After seven years, Kizuna is excited to see how its dreams of engaging the youth have come true. Its summer camp program starts the week off with campers hoarding their candy, and ends with them contributing their stash to a communal jar for their peers to share. Several of Kizuna’s high school students, upon graduating from the leadership program and heading off to college, return the following summer as counselors.

Its internship program has produced several college graduates who have gone on to work for the very same organizations they once interned at, adding fresh perspectives to the community’s nonprofits. Kizuna found that its programs not only teach youth about community, but ignite a fire within them that keeps them coming back year after year.

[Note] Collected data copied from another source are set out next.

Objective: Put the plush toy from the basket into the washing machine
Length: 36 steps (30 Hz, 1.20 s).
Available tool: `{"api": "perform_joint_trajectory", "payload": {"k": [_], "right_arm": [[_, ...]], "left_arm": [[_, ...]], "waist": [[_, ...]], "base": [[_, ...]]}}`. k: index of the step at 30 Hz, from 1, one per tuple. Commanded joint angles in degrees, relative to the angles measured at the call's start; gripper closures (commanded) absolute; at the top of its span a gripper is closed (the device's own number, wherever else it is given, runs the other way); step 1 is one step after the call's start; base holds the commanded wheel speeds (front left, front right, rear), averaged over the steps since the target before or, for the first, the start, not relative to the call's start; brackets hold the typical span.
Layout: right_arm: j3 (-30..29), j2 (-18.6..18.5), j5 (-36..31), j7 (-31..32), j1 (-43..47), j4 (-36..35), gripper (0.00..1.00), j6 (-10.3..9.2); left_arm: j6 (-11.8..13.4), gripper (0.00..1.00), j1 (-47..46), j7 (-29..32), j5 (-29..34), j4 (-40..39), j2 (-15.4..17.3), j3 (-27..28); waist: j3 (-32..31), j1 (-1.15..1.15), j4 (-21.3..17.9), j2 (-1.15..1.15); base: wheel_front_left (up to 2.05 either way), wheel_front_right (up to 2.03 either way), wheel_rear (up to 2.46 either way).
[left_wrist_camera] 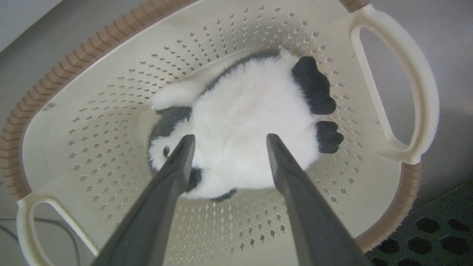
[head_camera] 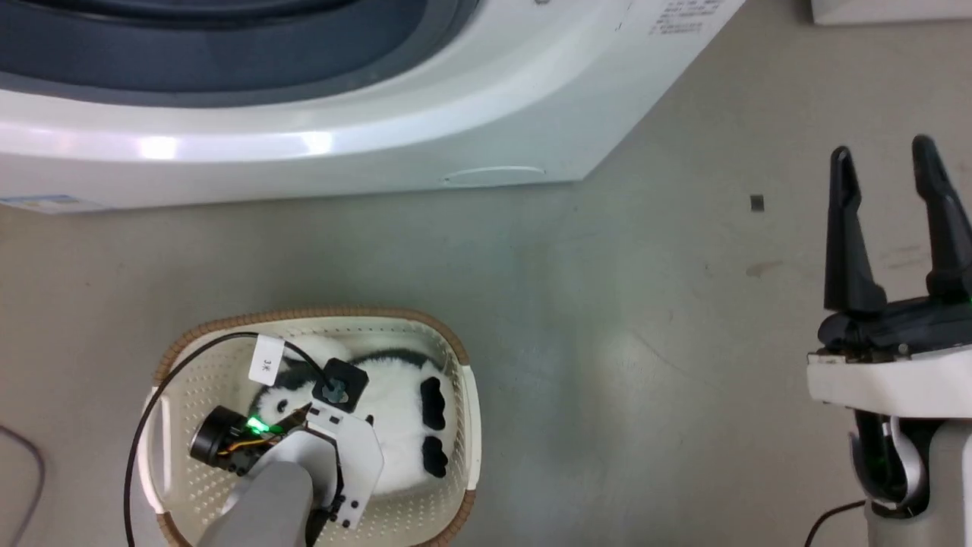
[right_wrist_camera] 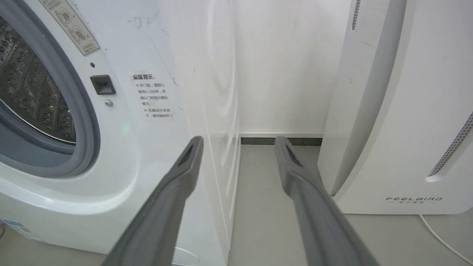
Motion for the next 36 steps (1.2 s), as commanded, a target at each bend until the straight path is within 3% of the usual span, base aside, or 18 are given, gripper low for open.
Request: {"api": "perform_joint_trajectory", "payload": {"k": [1,33,34,36], "right_arm": [[-0.2,0.0,0.7,-0.6,-1.8,-0.9,0.00,-0.04],[-2.2,0.0,5.4,-4.3,-9.0,-4.2,0.00,-0.05],[-2.3,0.0,5.5,-4.4,-9.2,-4.3,0.00,-0.05],[-2.4,0.0,5.7,-4.7,-9.5,-4.5,0.00,-0.05]], "left_arm": [[-0.3,0.00,-2.1,0.7,0.0,2.2,0.6,-0.8],[-1.7,0.00,-14.4,1.2,-4.2,20.4,3.3,-7.3],[-1.7,0.98,-14.7,1.0,-4.4,21.0,3.3,-7.5],[-1.8,1.00,-15.0,1.0,-4.7,22.2,3.4,-8.1]], "waist": [[2.0,-0.01,-0.4,0.00],[15.7,-0.01,-3.1,0.00],[15.9,-0.01,-3.1,0.00],[16.1,-0.01,-3.3,0.00]], "base": [[0.00,0.00,0.00],[0.00,0.00,0.00],[0.00,0.00,0.00],[0.00,0.00,0.00]]}}
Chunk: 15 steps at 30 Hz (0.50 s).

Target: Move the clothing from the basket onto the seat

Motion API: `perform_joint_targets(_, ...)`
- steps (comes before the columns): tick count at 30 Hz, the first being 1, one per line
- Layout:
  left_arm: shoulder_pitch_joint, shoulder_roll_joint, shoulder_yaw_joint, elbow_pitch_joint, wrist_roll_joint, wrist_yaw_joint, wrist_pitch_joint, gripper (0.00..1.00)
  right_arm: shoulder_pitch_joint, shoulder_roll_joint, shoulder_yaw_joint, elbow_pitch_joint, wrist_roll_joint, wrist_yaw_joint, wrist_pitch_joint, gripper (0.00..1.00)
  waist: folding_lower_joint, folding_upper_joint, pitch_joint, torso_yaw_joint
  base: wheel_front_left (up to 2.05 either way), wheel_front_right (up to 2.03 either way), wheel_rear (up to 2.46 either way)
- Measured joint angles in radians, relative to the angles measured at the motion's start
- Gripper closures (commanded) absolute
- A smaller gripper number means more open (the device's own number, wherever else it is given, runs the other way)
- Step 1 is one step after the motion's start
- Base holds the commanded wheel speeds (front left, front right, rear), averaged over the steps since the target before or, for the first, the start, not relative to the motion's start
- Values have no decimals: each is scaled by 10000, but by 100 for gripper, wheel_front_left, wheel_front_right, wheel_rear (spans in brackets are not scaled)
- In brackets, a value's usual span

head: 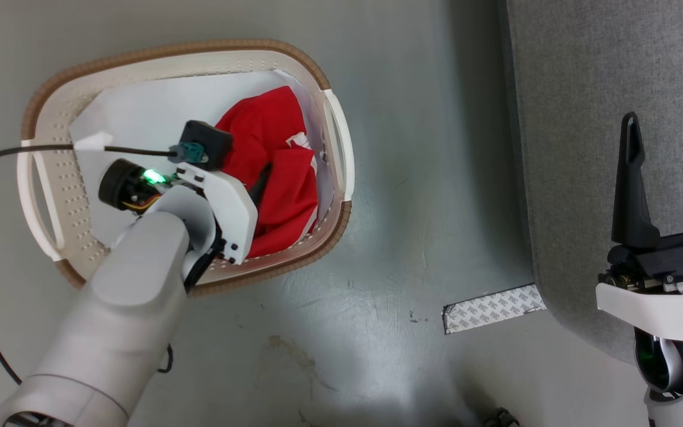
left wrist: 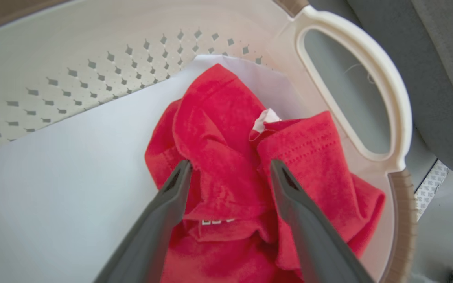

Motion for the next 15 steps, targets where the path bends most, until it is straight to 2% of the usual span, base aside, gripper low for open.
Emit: perform_joint_targets(15, -397, 117, -1476, 138, -1277, 0, 4, 0, 119, 0, 52, -59, 23, 0, 0, 0, -1, 1, 329, -131, 0, 0, 0)
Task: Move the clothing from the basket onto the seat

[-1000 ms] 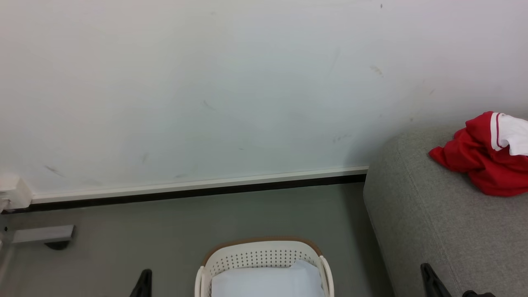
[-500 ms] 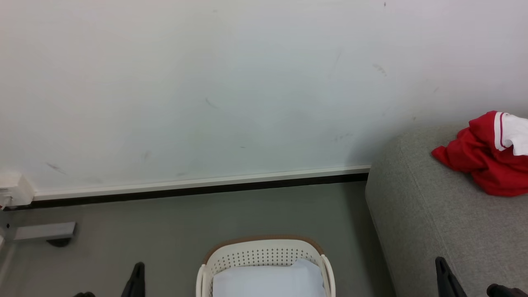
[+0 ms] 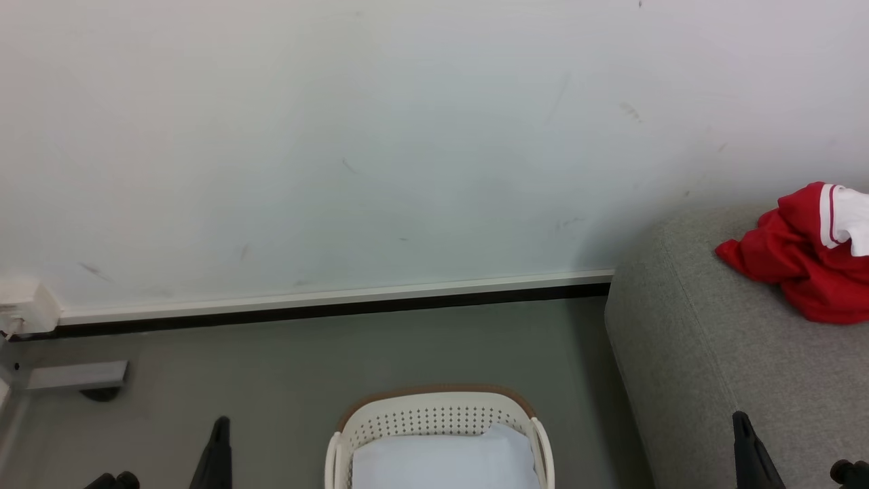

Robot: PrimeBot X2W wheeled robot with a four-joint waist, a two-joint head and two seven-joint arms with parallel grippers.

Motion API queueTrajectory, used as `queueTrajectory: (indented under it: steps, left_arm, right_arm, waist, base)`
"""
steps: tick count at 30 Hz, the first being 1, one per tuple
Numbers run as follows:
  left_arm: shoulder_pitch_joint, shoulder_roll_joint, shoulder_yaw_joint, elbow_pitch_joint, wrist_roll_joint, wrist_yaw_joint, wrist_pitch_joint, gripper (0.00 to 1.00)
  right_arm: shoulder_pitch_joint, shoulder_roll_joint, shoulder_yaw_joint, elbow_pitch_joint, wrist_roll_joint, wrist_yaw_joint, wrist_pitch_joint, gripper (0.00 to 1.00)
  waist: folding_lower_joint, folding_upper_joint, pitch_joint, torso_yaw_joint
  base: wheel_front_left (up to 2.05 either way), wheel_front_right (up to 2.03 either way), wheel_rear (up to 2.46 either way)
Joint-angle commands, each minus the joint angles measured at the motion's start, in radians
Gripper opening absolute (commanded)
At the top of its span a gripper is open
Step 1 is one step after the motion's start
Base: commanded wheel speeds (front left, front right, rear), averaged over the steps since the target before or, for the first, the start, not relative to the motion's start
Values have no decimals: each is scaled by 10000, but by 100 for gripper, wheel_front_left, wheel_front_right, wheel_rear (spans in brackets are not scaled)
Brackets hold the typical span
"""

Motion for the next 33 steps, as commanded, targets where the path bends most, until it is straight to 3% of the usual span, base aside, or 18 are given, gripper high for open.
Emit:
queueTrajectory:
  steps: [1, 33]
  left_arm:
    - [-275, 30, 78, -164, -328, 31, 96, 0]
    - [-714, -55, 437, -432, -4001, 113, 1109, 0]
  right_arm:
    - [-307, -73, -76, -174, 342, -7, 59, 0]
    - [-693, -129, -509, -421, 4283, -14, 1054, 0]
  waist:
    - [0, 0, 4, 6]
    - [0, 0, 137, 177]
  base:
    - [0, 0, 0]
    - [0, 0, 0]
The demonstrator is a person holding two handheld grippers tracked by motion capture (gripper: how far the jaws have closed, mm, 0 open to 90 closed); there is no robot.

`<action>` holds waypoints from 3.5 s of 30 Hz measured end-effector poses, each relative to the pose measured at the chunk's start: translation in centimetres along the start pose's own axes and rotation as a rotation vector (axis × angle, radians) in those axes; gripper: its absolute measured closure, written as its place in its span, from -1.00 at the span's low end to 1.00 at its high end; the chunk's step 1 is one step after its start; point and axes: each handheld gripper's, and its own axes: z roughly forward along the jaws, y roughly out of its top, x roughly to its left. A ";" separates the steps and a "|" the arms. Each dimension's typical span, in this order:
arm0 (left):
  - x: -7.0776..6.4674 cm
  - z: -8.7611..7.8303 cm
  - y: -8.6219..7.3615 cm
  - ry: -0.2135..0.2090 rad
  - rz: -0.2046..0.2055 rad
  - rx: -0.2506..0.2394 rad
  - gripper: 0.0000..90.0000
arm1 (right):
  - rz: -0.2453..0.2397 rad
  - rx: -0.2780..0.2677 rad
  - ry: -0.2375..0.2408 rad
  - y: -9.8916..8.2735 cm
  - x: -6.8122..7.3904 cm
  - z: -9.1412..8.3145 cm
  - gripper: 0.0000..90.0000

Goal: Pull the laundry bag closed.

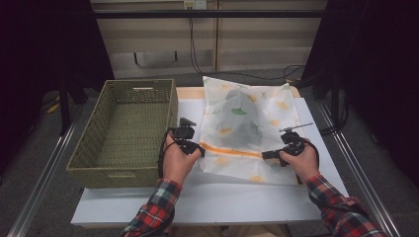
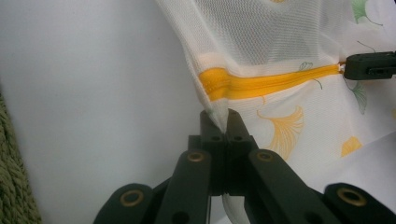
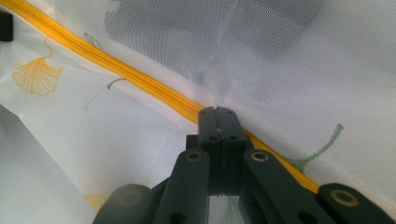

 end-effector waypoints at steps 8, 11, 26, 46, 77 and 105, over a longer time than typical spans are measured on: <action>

Each year, Kizuna has brought in more program participants, and each year it has been able to extend its reach further and further — not just in Little Tokyo, but throughout Southern California. Kizuna’s summer camp encompasses six geographic locations so that elementary and middle school campers all over Southern California can have the chance to meet new friends and learn about their heritage.

Its internship program places college interns at organizations both in and outside of Little Tokyo, and organizes field trips to introduce interns to the individuals who are working to serve the Japanese American communities dotted throughout the region. Kizuna was founded for the next generation, by the next generation.

“When we hear that our high school participants have gone back to school and founded their own community service clubs, or our past college interns have graduated and taken jobs within the Japanese American community, or when we see the same smiling faces return to our summer camp each year, we’re reminded of the same values that built our organization from the ground up: responsibility, a commitment to growth, and a desire to care for one another and give back to our community.”